Ebenso Polselli ist die Legion von superkurzen Röcken in diesem Werk. Und die ausgiebig offerierte nackte Haut, die besonders bei Rita Calderoni recht ansehnlich ist. Über Dinge wie schauspielerisches Potenzial legen wir hingegen das Mäntelchen des Schweigens. Die nackte Calderoni ist eine Augenweide und abgesehen von ihrem nervigen in Endlosschleife gewimmerten "O Herbert No, Herbert! Herbert!?!..." spielt sie den Stiefel auch sauber runter.
Hargitay ist -neben meinem guten Freund Lajos- sowieso mein zweitliebster Ungar. Und der gute Mann war ja nicht nur mit Hollywoods tragischem Skandalblondchen der 50er und 60er Jayne Mansfield verheiratet, sondern ihm nimmt man auch den perversen Frauenmörder ab. Wenn ein Drehbuch allerdings vorsieht, dass er so richtig die Maniac-Sau rauslassen muss, endet dies nicht selten in genau jenem peinlichen Overacting, welches er schon zu seinen "Crimson Executioner"-Zeiten in der BLOODY PIT OF HORROR so unvergleichlich zelebriert hat. Aber das, liebe Freunde, ist eine andere Geschichte...
Zumindest Kenner der REINCARNATION OF ISABEL argwöhnen: Wenn Renato Polselli einen Giallo dreht, ist das Ergebnis nichts für Feingeister. Einmal mehr erklärt der italienische Psychotroniker den Freunden logischer Storylines und sauberen Schnitten den Krieg und fällt mit sleazigen Morden und kleineren Perversionen aus dem Rahmen.
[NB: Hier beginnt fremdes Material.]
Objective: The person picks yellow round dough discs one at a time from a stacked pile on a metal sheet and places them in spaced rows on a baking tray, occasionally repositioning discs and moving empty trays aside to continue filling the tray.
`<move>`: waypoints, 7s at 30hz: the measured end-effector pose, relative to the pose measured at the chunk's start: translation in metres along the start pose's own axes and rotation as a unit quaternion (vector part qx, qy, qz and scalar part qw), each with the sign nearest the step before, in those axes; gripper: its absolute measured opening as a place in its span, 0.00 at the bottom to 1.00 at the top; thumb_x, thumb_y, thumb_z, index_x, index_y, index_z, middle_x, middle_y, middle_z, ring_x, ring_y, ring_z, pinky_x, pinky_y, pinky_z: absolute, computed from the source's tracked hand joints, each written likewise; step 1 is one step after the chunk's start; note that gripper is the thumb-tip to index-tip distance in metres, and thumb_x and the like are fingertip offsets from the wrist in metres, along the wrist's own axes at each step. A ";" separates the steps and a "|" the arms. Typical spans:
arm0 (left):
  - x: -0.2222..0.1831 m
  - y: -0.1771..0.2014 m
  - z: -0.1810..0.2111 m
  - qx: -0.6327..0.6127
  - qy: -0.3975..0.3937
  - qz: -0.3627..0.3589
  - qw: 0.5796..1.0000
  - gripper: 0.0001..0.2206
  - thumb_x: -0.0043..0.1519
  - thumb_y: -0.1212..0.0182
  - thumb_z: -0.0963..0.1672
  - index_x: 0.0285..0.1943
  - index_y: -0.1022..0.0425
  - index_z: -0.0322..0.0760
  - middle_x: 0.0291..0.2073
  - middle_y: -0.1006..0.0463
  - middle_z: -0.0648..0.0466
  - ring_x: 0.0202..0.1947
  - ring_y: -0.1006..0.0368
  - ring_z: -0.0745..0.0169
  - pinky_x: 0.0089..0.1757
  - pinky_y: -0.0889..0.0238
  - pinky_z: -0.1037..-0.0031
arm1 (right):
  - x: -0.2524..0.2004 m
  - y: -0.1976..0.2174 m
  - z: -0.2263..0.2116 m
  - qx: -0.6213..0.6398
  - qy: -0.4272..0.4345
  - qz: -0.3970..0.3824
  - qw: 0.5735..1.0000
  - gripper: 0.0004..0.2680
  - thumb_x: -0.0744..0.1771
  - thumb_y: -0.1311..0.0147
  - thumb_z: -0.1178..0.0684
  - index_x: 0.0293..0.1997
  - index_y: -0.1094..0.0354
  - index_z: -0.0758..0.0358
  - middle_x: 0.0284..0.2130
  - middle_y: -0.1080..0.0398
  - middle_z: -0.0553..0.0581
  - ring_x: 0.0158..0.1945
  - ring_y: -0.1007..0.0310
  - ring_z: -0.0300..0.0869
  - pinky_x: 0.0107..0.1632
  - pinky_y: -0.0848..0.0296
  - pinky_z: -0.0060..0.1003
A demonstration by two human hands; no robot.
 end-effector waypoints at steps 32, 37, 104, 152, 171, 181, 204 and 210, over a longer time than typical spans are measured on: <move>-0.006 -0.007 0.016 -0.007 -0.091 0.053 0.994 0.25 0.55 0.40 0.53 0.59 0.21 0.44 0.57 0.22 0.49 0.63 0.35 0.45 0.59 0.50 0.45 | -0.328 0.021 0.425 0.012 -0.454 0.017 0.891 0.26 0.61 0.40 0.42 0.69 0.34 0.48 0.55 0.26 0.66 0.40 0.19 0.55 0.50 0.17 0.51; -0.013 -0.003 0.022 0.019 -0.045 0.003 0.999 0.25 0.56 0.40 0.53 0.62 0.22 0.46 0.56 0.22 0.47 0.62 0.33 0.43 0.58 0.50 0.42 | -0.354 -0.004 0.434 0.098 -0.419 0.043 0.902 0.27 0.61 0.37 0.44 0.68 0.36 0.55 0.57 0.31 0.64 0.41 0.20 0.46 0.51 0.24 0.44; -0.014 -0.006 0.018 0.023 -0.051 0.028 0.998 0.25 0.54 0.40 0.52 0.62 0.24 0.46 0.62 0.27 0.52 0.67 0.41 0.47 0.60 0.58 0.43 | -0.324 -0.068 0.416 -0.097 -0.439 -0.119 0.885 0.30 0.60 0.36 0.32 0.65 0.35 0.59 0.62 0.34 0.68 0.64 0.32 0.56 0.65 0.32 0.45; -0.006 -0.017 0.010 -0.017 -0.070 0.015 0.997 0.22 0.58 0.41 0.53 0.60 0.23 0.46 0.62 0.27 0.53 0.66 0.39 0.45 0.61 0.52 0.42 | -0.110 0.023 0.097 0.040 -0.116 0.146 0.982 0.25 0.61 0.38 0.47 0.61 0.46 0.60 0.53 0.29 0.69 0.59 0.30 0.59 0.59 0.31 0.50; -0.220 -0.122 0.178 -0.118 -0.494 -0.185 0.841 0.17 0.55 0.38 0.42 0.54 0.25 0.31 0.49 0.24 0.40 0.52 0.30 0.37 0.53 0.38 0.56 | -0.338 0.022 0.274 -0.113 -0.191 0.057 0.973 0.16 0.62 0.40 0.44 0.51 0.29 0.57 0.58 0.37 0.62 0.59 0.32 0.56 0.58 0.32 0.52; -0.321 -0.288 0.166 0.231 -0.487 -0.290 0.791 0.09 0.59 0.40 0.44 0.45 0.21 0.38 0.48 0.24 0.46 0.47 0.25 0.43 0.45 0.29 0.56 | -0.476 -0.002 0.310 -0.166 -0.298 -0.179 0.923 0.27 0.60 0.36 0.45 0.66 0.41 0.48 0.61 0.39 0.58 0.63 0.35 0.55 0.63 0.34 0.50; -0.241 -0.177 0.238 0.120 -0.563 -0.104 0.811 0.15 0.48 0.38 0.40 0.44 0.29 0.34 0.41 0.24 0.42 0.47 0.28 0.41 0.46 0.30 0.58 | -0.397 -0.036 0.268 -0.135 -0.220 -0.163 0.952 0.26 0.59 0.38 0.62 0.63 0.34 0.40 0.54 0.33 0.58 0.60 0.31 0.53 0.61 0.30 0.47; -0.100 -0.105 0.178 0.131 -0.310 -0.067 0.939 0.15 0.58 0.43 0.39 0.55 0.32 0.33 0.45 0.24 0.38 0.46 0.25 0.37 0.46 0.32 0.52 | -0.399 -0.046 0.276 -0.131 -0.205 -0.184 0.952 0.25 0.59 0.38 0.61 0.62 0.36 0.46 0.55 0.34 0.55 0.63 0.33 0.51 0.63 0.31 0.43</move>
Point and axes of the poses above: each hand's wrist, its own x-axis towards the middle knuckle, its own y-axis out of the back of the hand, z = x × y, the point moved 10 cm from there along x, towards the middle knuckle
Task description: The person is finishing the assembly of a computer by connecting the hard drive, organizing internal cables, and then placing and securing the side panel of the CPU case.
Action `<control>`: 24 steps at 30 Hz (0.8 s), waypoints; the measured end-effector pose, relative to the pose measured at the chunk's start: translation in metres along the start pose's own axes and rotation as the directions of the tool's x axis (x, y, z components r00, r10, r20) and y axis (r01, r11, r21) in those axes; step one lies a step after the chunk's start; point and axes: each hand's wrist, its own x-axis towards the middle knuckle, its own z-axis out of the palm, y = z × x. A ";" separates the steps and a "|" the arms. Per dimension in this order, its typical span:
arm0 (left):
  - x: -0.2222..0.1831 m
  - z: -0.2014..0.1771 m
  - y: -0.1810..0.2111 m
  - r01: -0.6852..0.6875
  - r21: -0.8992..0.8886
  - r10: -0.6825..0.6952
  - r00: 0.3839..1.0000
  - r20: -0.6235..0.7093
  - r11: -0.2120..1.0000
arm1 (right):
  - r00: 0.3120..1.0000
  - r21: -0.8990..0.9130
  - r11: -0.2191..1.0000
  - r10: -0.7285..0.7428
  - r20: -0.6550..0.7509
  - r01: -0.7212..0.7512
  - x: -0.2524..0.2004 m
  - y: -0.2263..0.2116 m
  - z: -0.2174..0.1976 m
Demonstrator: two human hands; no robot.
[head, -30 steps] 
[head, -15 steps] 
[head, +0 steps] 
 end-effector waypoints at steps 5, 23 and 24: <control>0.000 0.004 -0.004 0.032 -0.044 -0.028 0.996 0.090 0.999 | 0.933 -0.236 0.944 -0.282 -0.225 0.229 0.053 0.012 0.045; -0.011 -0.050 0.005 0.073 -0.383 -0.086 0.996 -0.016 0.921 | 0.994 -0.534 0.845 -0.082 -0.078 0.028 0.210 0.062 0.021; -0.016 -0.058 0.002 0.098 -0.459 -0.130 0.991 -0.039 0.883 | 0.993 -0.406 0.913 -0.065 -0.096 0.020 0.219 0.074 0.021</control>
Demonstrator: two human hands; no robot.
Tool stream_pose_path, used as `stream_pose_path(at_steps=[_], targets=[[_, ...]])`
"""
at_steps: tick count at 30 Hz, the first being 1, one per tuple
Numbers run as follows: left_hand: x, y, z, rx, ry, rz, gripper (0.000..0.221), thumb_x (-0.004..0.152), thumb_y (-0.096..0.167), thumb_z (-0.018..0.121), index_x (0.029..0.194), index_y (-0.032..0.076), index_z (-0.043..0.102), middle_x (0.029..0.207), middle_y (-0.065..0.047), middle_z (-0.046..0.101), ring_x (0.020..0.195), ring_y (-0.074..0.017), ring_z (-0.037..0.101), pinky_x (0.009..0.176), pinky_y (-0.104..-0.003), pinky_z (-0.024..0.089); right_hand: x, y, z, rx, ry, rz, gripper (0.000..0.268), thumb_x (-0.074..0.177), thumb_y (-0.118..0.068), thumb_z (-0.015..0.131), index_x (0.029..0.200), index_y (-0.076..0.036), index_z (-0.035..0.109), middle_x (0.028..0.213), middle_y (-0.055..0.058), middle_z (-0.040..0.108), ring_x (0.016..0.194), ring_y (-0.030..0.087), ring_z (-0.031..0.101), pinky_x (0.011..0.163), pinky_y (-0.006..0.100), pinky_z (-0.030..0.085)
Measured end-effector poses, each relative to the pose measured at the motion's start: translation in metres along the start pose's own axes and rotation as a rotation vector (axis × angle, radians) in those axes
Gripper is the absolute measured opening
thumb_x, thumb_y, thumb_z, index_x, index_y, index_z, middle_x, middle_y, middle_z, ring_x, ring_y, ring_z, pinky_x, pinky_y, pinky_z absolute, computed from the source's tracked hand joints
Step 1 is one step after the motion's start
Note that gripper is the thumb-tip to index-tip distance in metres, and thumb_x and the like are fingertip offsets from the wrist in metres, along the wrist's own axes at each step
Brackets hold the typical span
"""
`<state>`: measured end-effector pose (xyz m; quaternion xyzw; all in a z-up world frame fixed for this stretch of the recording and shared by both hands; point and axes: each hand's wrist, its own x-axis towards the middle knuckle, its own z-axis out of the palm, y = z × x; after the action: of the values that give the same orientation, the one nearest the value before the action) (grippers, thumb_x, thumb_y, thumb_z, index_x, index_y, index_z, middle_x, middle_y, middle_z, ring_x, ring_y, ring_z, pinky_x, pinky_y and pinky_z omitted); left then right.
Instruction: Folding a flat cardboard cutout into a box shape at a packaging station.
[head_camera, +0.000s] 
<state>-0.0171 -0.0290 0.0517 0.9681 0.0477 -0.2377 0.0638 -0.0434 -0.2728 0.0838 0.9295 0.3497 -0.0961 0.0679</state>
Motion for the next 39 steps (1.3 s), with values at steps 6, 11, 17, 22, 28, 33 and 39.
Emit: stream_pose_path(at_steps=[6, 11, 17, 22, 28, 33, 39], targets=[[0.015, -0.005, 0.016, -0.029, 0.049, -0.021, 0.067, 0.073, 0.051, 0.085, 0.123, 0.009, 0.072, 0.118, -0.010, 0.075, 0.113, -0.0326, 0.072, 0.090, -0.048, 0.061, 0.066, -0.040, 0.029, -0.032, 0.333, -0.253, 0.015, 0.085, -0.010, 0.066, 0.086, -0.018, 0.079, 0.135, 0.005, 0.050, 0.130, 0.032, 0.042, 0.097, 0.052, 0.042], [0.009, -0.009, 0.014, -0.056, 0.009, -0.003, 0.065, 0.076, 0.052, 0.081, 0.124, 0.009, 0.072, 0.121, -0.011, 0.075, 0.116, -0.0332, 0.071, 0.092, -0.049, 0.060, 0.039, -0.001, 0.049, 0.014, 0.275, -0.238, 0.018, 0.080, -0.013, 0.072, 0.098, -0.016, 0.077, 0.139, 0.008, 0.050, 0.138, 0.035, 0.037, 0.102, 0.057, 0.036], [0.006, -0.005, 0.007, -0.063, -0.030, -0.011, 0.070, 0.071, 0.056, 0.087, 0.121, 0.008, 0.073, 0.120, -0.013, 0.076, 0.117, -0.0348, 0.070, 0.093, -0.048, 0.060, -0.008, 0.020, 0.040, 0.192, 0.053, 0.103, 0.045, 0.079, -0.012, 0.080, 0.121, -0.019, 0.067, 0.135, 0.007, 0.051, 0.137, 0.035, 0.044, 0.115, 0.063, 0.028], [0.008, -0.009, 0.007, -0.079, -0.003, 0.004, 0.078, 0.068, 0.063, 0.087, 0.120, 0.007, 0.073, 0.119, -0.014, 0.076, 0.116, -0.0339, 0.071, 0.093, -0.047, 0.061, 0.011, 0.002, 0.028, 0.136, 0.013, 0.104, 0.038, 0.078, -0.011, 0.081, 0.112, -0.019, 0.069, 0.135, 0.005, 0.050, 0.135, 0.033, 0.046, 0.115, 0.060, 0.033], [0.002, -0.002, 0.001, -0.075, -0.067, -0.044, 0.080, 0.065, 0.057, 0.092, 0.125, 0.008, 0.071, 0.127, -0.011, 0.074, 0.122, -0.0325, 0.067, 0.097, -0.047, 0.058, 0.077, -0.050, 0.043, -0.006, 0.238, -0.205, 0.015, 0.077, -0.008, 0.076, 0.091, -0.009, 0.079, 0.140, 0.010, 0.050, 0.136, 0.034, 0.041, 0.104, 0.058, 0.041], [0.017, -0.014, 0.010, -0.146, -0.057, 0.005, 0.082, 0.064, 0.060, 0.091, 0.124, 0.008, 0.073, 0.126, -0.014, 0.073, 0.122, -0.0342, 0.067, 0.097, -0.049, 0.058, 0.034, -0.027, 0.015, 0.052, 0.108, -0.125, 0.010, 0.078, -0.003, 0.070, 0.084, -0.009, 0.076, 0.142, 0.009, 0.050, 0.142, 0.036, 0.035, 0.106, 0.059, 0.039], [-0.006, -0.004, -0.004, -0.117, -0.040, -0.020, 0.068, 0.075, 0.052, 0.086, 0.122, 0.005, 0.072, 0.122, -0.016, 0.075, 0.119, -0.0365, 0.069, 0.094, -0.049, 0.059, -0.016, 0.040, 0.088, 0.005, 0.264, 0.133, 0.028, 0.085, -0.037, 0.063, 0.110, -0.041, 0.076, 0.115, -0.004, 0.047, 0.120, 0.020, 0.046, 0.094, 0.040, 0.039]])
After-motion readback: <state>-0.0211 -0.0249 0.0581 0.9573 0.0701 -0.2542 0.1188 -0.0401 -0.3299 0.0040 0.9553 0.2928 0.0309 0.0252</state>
Der Verstörungsgrad wird zwar ständig von unfreiwilliger Komik und Dümmlichkeit torpediert, doch eine gewisse, abseitige Atmosphäre ist nicht abzustreiten. Selbst im eleganten Milieu der italienischen Mordoper ist sich Polselli treu geblieben und so trägt DELIRIUM recht deutlich seine Handschrift. Was bedeutet: Nomen est omen!